Pick out each line of the records in which the word "striped" appears.

++++ RECORDED INFORMATION

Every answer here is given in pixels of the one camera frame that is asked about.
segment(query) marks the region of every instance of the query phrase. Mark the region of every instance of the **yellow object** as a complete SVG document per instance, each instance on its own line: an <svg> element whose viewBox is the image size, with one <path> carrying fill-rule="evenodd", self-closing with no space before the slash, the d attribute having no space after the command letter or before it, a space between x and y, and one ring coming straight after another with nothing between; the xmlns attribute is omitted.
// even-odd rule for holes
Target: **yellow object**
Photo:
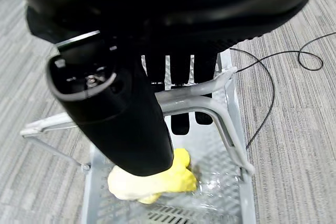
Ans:
<svg viewBox="0 0 336 224"><path fill-rule="evenodd" d="M118 166L109 174L109 190L117 198L154 203L163 192L196 190L196 178L187 167L190 156L186 149L175 149L173 165L168 170L147 177L132 175Z"/></svg>

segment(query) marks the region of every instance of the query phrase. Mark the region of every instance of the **striped carpet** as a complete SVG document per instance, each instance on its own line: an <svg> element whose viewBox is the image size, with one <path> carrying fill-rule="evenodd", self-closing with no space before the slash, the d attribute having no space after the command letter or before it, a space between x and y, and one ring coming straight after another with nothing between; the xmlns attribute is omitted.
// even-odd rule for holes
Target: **striped carpet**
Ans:
<svg viewBox="0 0 336 224"><path fill-rule="evenodd" d="M51 44L31 36L24 0L0 0L0 223L76 223L84 175L18 135L27 122L62 111L46 88ZM311 0L289 23L236 47L258 57L298 49L336 31L336 0ZM276 84L273 113L249 150L259 223L336 223L336 36L307 50L325 61L302 69L295 54L265 61ZM252 62L232 52L238 67ZM316 61L305 59L308 66ZM267 113L269 80L260 66L239 74L237 91L246 138ZM43 136L54 147L88 161L88 141L74 129Z"/></svg>

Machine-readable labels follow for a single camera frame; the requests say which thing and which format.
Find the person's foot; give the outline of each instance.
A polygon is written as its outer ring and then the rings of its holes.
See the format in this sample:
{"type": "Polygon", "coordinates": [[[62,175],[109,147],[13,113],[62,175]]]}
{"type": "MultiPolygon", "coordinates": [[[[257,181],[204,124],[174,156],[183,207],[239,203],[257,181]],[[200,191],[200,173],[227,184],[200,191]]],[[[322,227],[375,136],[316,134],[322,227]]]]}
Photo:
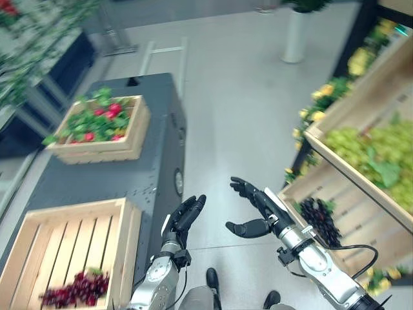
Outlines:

++++++++

RESULT OF THE EXERCISE
segment(query) marks the region of every instance of the query phrase. Mark the region of every instance of the **striped carpet** as a complete SVG document per instance, each instance on its own line: an <svg> element whose viewBox is the image size, with one <path> carrying fill-rule="evenodd", self-closing with no space before the slash, the d attribute having no space after the command letter or before it, a space between x and y, and one ring coming straight after another with nothing between; the xmlns attribute is omitted.
Target: **striped carpet**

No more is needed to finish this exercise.